Leaving out the pictures, transcribe all of the records faithfully.

*Data for this task*:
━━━━━━━━━━
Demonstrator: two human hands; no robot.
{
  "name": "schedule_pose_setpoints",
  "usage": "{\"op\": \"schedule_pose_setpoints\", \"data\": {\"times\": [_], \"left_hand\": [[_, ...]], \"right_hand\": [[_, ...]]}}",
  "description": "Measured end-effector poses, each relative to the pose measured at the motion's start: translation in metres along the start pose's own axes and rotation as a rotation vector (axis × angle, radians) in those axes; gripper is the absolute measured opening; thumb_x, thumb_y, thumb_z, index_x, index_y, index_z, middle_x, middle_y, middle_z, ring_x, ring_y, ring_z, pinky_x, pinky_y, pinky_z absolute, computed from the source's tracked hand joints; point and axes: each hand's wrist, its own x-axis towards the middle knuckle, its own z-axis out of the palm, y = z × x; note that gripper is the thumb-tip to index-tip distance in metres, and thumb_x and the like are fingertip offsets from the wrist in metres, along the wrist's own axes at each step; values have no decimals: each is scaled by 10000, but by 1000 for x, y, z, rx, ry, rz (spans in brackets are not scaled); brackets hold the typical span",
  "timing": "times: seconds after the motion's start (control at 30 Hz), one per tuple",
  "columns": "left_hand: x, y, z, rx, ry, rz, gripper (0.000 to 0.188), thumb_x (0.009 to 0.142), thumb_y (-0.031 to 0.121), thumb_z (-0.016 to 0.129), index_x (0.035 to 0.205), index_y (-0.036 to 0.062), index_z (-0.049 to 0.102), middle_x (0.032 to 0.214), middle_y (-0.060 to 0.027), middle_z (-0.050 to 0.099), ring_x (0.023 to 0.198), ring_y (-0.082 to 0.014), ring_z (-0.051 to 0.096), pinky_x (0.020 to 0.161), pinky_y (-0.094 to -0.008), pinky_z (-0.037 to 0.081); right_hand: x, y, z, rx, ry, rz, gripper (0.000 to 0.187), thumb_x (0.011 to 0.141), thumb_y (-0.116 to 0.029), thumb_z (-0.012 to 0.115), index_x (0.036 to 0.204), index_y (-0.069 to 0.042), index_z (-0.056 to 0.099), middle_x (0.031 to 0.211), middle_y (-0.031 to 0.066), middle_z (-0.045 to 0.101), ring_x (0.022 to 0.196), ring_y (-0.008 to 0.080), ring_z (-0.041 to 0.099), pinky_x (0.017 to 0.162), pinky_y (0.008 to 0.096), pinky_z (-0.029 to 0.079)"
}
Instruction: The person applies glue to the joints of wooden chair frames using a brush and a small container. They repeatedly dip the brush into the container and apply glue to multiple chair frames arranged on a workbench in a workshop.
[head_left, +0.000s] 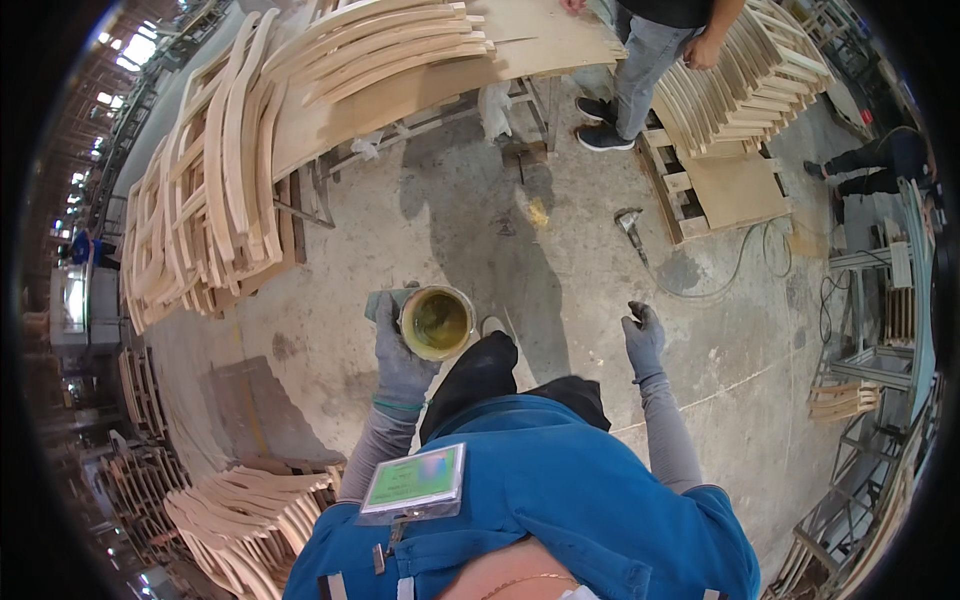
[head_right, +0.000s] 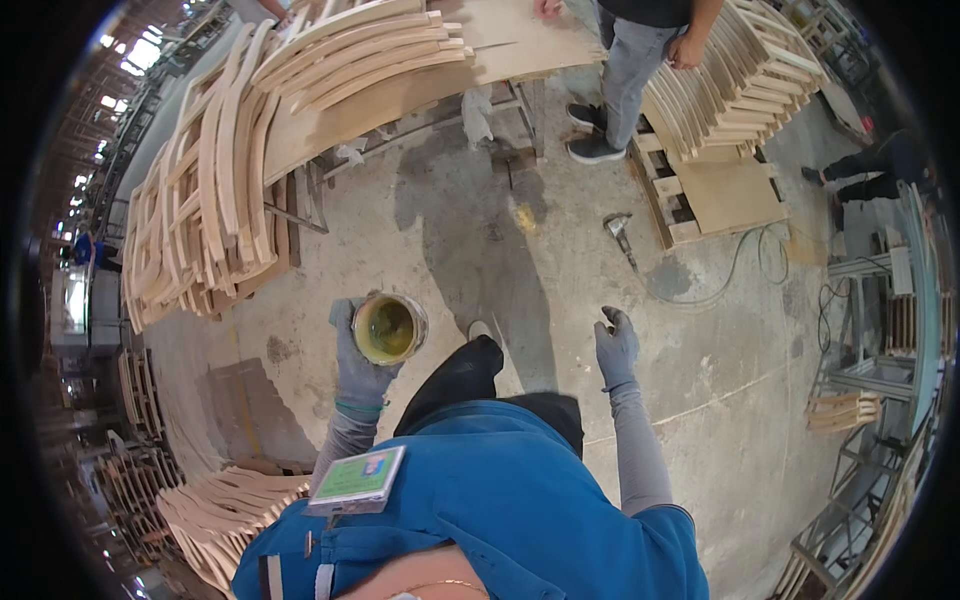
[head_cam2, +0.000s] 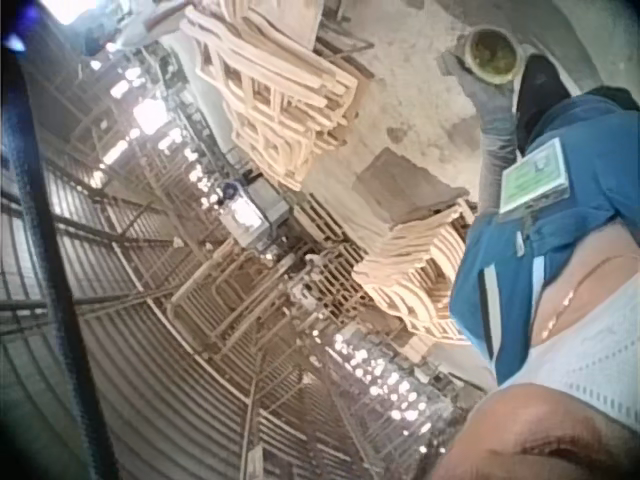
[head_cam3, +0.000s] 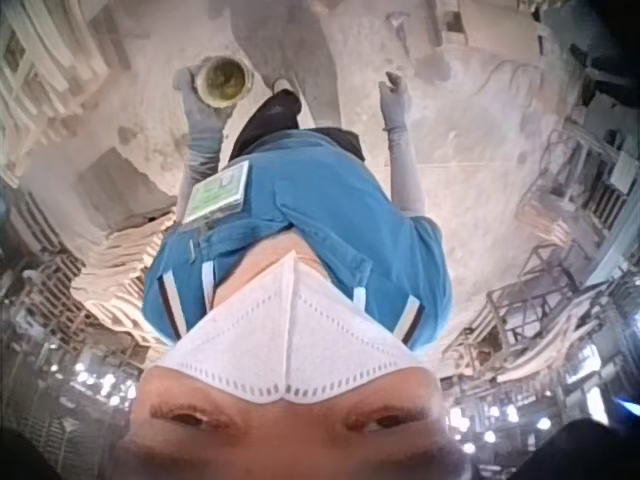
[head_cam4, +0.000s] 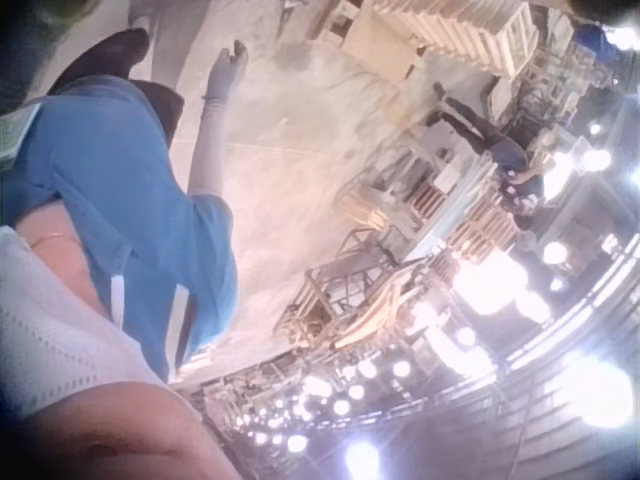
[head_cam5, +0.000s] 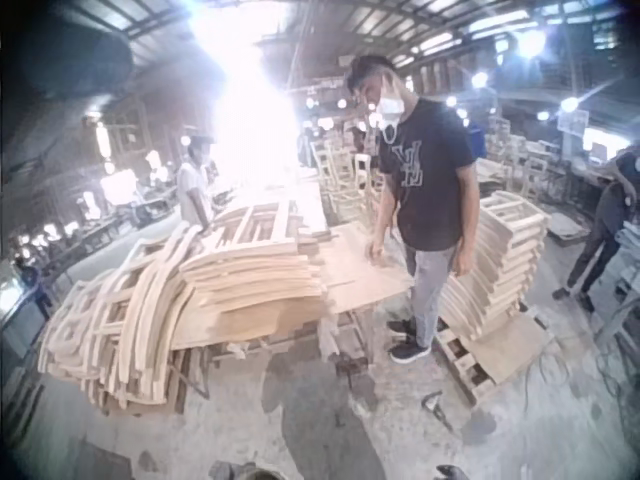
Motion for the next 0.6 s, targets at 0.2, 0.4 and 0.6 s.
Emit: {"op": "schedule_pose_setpoints", "data": {"times": [0.2,0.4,0.6], "left_hand": [[125,-44,-17,-920,78,-589,436,964,356,354,1265,47,415,1261,-98,482,1185,-224,451,978,-373,408],[235,-92,35,-838,-123,-794,403,922,248,428,1270,47,427,1238,-80,507,1097,-200,514,906,-352,438],[336,-174,119,-629,-327,-956,457,849,76,498,1287,-8,395,1212,-122,515,1094,-204,523,915,-340,434]], "right_hand": [[51,-5,58,-7,90,64,317,748,-139,617,1054,-61,608,1028,95,641,820,195,609,713,294,483],[113,13,67,-177,32,242,310,753,-171,612,1041,-59,608,1045,103,633,895,236,615,775,331,477],[222,130,81,-261,-11,390,336,737,-183,618,1046,-51,602,1013,126,646,945,262,612,830,341,472]]}}
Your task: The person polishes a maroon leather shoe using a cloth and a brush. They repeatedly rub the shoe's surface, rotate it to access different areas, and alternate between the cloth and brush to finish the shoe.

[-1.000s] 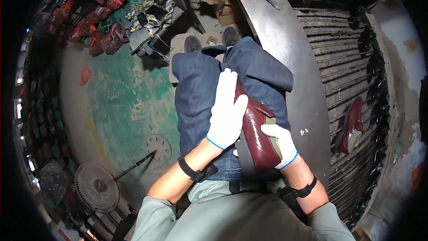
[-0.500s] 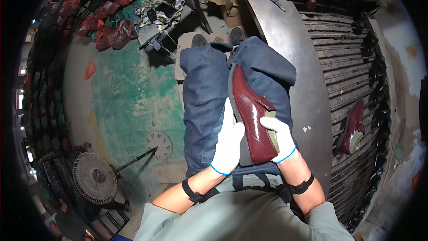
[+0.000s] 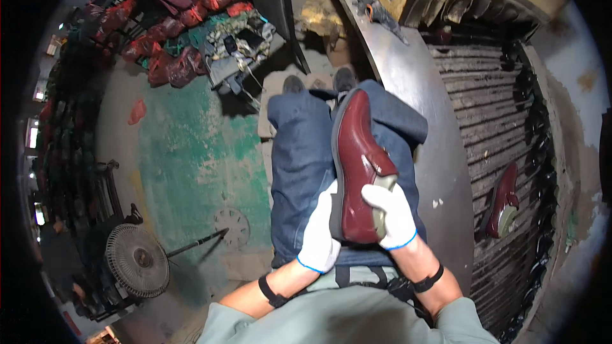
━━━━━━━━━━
*Result of this task*:
Demonstrator: two human hands; no robot.
{
  "name": "schedule_pose_setpoints",
  "usage": "{\"op\": \"schedule_pose_setpoints\", \"data\": {\"times\": [_], \"left_hand\": [[_, ...]], \"right_hand\": [[_, ...]]}}",
  "description": "Measured end-effector poses, each relative to the pose measured at the motion's start: translation in metres along the start pose's own axes and rotation as a rotation vector (axis × angle, radians) in those axes; gripper is the absolute measured opening; thumb_x, thumb_y, thumb_z, index_x, index_y, index_z, middle_x, middle_y, middle_z, ring_x, ring_y, ring_z, pinky_x, pinky_y, pinky_z absolute, computed from the source's tracked hand joints; point and axes: each hand's wrist, its own x-axis towards the middle knuckle, its own z-axis out of the palm, y = z × x; note that gripper is the thumb-tip to index-tip distance in metres, and thumb_x and the like are fingertip offsets from the wrist in metres, along the wrist's own axes at each step; values have no decimals: each is scaled by 10000, but by 1000 for x, y, z, rx, ry, rz (spans in brackets are not scaled); brackets hold the typical span",
  "timing": "times: seconds after the motion's start (control at 30 Hz), one per tuple",
  "columns": "left_hand: x, y, z, rx, ry, rz, gripper (0.000 to 0.188), thumb_x (0.009 to 0.142), thumb_y (-0.031 to 0.121), thumb_z (-0.016 to 0.129), index_x (0.035 to 0.205), index_y (-0.036 to 0.062), index_z (-0.049 to 0.102), middle_x (0.032 to 0.214), middle_y (-0.060 to 0.027), middle_z (-0.050 to 0.099), ring_x (0.023 to 0.198), ring_y (-0.082 to 0.014), ring_z (-0.051 to 0.096), pinky_x (0.020 to 0.161), pinky_y (-0.094 to -0.008), pinky_z (-0.037 to 0.081); right_hand: x, y, z, rx, ry, rz, gripper (0.000 to 0.187), thumb_x (0.011 to 0.141), thumb_y (-0.116 to 0.029), thumb_z (-0.012 to 0.115), index_x (0.036 to 0.204), index_y (-0.069 to 0.042), index_z (-0.056 to 0.099), middle_x (0.031 to 0.211), middle_y (-0.031 to 0.066), middle_z (-0.045 to 0.101), ring_x (0.022 to 0.196), ring_y (-0.008 to 0.080), ring_z (-0.041 to 0.099), pinky_x (0.017 to 0.162), pinky_y (0.008 to 0.096), pinky_z (-0.029 to 0.079)"
}
Instruction: The person applies glue to the joints of wooden chair frames using a brush and a small container. They repeatedly dip the brush into the container and apply glue to multiple chair frames arranged on a workbench in a workshop.
[head_left, +0.000s] 
[head_right, +0.000s] 
[head_cam2, +0.000s] 
[head_cam3, +0.000s] 
[head_cam4, +0.000s] 
[head_cam5, +0.000s] 
Motion for the next 0.6 s, targets at 0.2, 0.4 and 0.6 s.
Emit: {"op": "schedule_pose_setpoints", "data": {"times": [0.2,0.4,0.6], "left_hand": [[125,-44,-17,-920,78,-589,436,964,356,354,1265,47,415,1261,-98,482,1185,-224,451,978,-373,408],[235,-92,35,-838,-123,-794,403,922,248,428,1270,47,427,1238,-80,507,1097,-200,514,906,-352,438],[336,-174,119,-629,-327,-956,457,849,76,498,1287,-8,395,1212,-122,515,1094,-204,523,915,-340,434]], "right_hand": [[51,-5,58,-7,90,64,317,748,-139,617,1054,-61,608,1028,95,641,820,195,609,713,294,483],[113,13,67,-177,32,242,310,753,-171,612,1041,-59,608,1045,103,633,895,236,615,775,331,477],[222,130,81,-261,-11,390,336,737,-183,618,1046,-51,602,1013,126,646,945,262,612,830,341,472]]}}
Your task: The person polishes a maroon leather shoe using a cloth and a brush. They repeatedly rub the shoe's surface, rotate it to access different areas, and alternate between the cloth and brush to finish the shoe.

[-1.000s] 
[-0.500s] 
[+0.000s] 

This exercise is complete.